According to the study, 68% of respondents said companies that provide information about their products in custom publications help them make better purchase decisions; 63% said they have bought something they saw mentioned or advertised in a custom publication. Almost 78% said that when it comes to custom publications, they don't mind that sponsors are clearly selling their products and services, as long as the publications are filled with interesting information.

Amid dizzying changes in b-to-b marketing, the planets continue to align for custom media. Several long-term trends seem to favor the tactic, such as the gradual, yet steady decline in spending on traditional forms of media and the rapid proliferation of marketing services that focus on creating conversation as a conduit to sales. Perhaps more important, the explosion in online social channels plays right into custom media.

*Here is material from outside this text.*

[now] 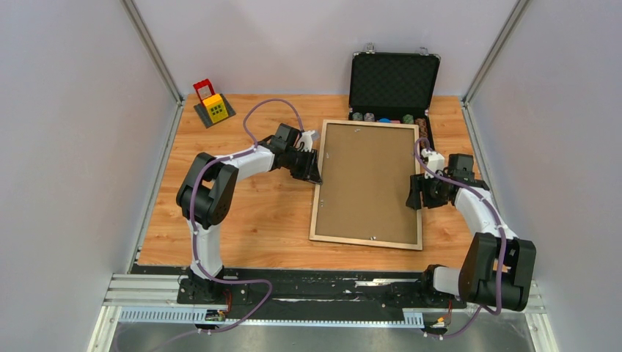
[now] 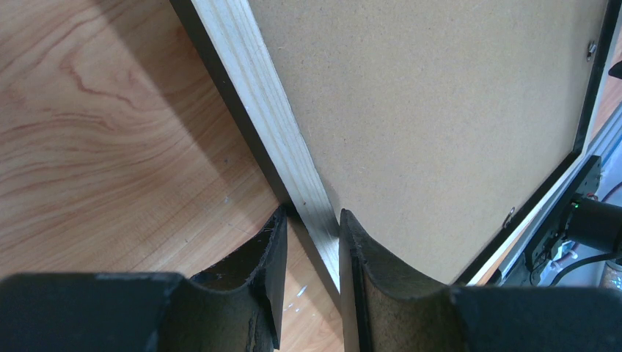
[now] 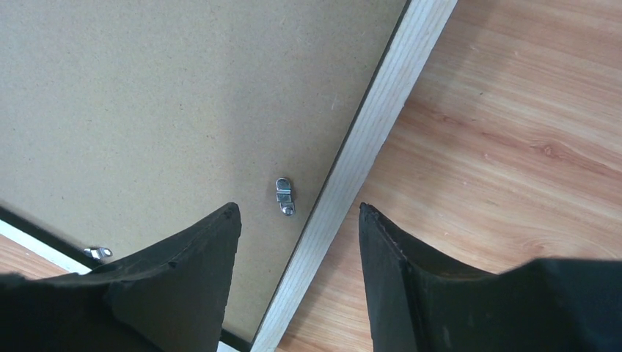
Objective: Put the photo into the frame
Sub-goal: Install the photo frame at the center of the board.
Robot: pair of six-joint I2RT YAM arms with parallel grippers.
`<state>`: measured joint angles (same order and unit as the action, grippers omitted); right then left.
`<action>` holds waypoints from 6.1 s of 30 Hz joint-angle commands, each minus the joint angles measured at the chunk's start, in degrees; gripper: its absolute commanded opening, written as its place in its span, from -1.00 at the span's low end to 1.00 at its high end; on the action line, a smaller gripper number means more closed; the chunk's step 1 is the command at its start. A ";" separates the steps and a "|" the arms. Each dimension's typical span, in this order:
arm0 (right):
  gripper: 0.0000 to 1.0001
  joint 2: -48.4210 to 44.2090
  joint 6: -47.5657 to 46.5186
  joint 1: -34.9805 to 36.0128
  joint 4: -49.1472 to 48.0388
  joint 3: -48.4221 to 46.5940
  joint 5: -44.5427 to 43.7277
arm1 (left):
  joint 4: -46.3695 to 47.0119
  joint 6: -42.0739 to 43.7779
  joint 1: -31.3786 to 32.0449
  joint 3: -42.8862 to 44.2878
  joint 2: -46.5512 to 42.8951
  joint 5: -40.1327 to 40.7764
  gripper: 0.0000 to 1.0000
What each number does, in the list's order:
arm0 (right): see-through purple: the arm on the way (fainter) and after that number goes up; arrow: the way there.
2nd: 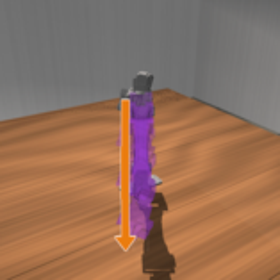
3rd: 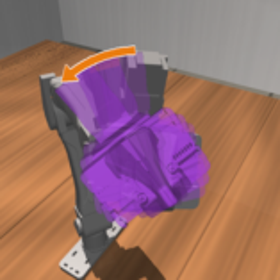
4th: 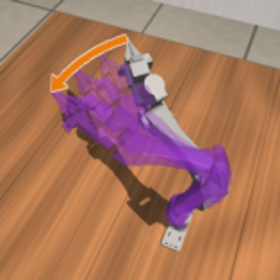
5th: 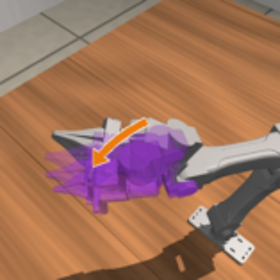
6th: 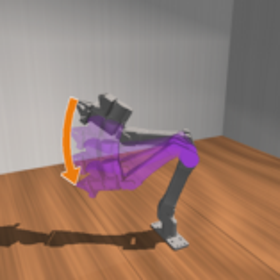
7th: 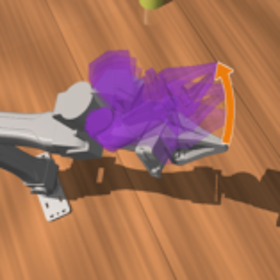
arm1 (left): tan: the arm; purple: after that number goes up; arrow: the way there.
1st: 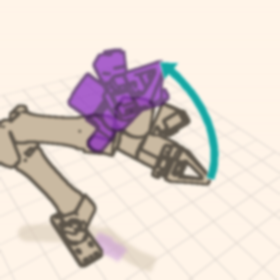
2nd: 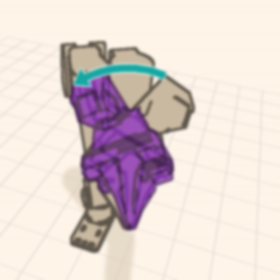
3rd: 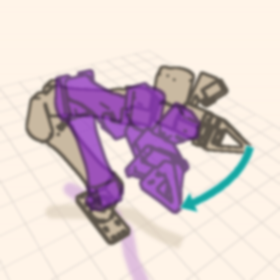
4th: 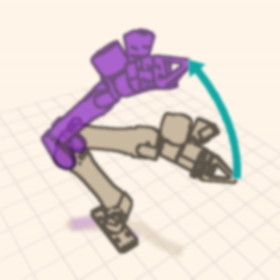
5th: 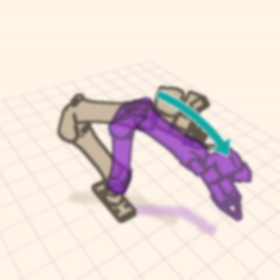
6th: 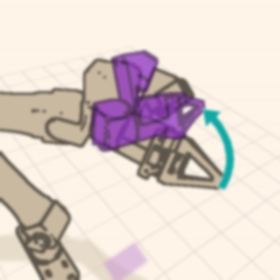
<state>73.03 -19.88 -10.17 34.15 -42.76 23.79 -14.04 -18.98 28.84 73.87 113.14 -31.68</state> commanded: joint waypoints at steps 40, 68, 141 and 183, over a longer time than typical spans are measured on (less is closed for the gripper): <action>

“For b-to-b folks, it's about the sense of community: I'm at a conference, attending a webinar, traveling to an event; but the bottom line is I need to connect with other people who are trying to solve the same problem as I am,” said Diana Pohly, president of custom publishing company Pohly Co., whose clients include the Association of National Advertisers and the Massachusetts Institute of Technology's Sloan School of Management. “Custom media is a platform to leverage community.”

Spurred by social media, the market for custom products is undergoing rapid change. “We're seeing a lot of custom evolving to an area that we're calling "unstructured content services,'” said Charles Lee, senior VP-strategic programs and custom solutions for IDG Strategic Marketing Services.

IDG corporate sales was rebranded as Strategic Marketing Services in September, and Lee was promoted to his current position from VP-business development and IDG corporate sales. He said the growth of customized media was instrumental in the rebranding of the sales unit.

“Custom publishing has been around fixed products—case studies, PDFs, a white paper—but we see it moving toward more fluid content and getting information on more of a timely basis,” Lee said. “Customers need real-time publishing, so it's getting to be less about content around fixed formats and more content that's based on conversation and community.”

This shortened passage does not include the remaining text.